What to work on: Without altering a single character, set down all of the data below.

Supplied information:
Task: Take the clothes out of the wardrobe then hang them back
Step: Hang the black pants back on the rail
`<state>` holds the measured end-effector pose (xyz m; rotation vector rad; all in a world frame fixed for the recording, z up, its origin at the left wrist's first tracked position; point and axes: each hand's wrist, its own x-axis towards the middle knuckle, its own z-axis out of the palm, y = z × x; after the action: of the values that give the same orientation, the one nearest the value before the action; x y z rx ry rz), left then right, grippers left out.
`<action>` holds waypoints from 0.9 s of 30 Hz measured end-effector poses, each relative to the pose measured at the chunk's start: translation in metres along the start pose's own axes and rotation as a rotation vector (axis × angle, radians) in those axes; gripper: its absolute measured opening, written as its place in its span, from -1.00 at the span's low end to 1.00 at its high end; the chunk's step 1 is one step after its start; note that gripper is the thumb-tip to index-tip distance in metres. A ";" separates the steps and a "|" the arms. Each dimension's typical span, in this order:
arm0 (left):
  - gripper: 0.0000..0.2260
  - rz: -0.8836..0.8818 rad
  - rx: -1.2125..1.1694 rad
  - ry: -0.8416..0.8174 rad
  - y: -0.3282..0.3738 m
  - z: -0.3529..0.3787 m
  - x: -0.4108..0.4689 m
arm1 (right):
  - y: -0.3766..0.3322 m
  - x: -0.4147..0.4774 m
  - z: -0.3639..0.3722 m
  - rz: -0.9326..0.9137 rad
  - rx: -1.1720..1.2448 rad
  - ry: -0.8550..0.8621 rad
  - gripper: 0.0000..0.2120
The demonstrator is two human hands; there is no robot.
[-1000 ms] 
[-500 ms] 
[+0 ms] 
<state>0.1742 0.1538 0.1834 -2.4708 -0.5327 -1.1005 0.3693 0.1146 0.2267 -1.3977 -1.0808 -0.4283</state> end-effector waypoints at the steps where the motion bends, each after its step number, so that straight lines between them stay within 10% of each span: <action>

Your solution:
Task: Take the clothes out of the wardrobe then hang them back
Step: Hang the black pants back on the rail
`<state>` holds the measured end-effector pose (xyz m; rotation vector rad; all in a world frame fixed for the recording, z up, its origin at the left wrist's first tracked position; point and axes: each hand's wrist, its own x-axis towards the middle knuckle, its own z-axis out of the palm, y = z × x; after the action: of the values that give the same orientation, the one nearest the value before the action; x y z rx ry rz), left then right, grippers left out.
`<action>` holds waypoints from 0.9 s of 30 Hz measured end-effector poses, each relative to the pose measured at the chunk's start: translation in metres along the start pose's own axes and rotation as a rotation vector (axis × angle, radians) in those axes; gripper: its absolute measured opening, written as its place in its span, from -1.00 at the span's low end to 1.00 at its high end; the chunk's step 1 is one step after its start; note that gripper is the thumb-tip to index-tip distance in metres. A ";" separates the steps and a "|" the arms. Each dimension's typical span, in this order:
arm0 (left):
  - gripper: 0.0000..0.2260
  - rz: -0.8836..0.8818 rad
  - rx: -1.2125..1.1694 rad
  - ry: -0.8416..0.8174 rad
  - y: -0.3282..0.3738 m
  - z: -0.3529..0.3787 m
  - x: -0.4108..0.4689 m
arm1 (right):
  - y: -0.3766..0.3322 m
  - x: -0.4147..0.4774 m
  - z: -0.3639..0.3722 m
  - rz: -0.9326..0.9137 rad
  - rx: -1.1720..1.2448 rad
  - ry: -0.8550..0.8621 rad
  - gripper: 0.0000..0.2120
The demonstrator is two human hands; there is no robot.
[-1000 ms] 
[-500 ms] 
[+0 ms] 
<state>0.1742 0.1538 0.1834 -2.4708 -0.5327 -1.1005 0.3693 0.1146 0.2267 -1.3977 -1.0808 -0.4283</state> end-effector waypoints at the steps where the motion bends, each after its step number, so that straight lines between them stay within 10% of each span: <action>

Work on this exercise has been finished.